Le chargé de communication de la région militaire, le major Dieudonné Kasereka renseigne que ces désormais ex-combattants, se sont rendus aux forces loyalistes dans les territoires de Lubero, Rutshuru et Masisi, dans la province du Nord-Kivu, et dans le Kalehe, au Sud-Kivu.
L’armée indique que ces rebelles s’étaient volontairement présentés aux différentes positions des Forces armées de la République démocratique du Congo, se trouvant dans ces entités.
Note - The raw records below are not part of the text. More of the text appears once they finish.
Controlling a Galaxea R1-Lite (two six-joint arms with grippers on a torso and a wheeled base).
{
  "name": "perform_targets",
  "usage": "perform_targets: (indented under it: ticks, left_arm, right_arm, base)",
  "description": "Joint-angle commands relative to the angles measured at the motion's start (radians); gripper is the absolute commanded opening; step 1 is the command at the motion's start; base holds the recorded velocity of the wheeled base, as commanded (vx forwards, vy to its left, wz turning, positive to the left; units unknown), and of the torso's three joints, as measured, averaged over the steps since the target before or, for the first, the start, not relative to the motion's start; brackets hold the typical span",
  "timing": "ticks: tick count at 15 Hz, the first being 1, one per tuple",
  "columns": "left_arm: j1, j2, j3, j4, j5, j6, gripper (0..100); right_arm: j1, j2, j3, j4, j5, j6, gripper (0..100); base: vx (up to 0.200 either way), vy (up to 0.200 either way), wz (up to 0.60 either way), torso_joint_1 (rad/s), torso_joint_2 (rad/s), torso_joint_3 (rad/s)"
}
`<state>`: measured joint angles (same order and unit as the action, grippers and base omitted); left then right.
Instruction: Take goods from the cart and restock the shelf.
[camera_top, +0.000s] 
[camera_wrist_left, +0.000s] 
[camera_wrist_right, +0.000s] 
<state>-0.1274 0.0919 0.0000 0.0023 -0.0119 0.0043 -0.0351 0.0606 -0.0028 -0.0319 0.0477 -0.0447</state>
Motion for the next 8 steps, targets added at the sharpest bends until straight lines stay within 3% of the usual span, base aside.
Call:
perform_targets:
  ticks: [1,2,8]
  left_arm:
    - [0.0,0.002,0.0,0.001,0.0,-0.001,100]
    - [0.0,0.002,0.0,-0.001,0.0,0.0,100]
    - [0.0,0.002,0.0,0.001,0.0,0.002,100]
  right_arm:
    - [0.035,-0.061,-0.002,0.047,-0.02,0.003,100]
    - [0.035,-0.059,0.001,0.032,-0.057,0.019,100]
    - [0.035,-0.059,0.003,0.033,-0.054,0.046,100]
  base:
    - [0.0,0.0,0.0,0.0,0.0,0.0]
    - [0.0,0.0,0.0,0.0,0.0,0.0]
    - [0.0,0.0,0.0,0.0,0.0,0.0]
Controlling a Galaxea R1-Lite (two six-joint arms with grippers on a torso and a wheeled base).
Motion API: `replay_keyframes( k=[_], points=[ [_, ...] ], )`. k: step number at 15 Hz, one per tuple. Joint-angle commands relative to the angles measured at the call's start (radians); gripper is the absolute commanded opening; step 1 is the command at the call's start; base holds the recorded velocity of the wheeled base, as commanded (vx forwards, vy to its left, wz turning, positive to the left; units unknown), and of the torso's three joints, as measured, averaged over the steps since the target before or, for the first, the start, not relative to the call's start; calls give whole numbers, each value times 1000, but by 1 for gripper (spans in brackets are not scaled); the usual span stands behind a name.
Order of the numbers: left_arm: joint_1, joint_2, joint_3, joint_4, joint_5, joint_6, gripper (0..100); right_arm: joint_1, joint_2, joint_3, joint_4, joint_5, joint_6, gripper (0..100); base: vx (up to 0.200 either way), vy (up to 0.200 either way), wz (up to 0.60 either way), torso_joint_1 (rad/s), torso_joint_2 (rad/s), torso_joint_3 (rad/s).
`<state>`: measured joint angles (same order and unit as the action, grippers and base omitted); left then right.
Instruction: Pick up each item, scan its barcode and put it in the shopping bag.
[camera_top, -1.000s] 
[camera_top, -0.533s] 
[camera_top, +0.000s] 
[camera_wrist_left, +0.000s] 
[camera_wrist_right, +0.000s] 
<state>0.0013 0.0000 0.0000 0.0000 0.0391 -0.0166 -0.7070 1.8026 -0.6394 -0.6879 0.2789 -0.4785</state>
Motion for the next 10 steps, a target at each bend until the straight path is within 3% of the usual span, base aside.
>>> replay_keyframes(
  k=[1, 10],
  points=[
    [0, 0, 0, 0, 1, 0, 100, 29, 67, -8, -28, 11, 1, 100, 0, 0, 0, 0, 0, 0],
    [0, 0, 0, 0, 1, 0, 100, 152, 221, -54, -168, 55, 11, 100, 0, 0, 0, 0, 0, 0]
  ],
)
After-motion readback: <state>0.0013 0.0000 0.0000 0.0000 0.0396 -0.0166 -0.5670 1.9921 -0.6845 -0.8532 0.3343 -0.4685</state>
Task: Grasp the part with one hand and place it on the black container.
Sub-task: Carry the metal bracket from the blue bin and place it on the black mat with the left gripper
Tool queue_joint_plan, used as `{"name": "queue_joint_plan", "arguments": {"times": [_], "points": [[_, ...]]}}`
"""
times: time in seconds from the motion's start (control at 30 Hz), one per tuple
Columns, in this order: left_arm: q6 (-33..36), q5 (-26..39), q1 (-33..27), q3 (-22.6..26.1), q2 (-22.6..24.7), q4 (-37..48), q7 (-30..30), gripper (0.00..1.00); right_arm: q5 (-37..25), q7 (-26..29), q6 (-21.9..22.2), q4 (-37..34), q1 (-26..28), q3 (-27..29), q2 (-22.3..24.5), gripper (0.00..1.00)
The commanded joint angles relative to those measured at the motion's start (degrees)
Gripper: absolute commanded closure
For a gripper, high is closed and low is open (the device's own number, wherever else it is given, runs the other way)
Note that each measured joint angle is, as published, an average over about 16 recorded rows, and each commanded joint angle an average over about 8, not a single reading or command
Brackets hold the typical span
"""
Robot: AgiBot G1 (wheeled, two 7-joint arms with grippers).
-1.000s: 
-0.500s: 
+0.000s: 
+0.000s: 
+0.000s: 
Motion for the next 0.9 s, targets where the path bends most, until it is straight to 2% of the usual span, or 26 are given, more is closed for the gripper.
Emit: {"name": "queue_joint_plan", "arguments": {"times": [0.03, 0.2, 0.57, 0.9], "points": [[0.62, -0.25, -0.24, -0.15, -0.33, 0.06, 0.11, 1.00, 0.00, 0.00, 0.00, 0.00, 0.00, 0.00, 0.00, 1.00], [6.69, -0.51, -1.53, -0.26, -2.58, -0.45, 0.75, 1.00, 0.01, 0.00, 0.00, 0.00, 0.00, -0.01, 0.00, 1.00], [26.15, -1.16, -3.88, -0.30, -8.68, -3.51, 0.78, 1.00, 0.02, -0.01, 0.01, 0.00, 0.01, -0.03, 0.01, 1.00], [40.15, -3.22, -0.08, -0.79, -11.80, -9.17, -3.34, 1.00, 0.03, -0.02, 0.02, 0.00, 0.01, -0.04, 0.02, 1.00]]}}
Ces derniers mois, des affrontements sont signalés tant dans les Masisi, au Nord-Kivu, et Kalehe et Fizi, au Sud-Kivu. Les deux parties n’hésitent pas d’user des drones durant les combats, compliquant davantage la mise en place du cessez-le-feu reclamé par différents acteurs internationaux pour faciliter la désescalade sur le terrain.
Ces combats ne sont pas sans conséquence : des familles entières se retrouvent contraintes de se déplacer vers des milieux jugés sécurisés, alors que les conditions humanitaires peinent à les réjoindre, exposant ces personnes à des risques de maladies et de pertes de vie.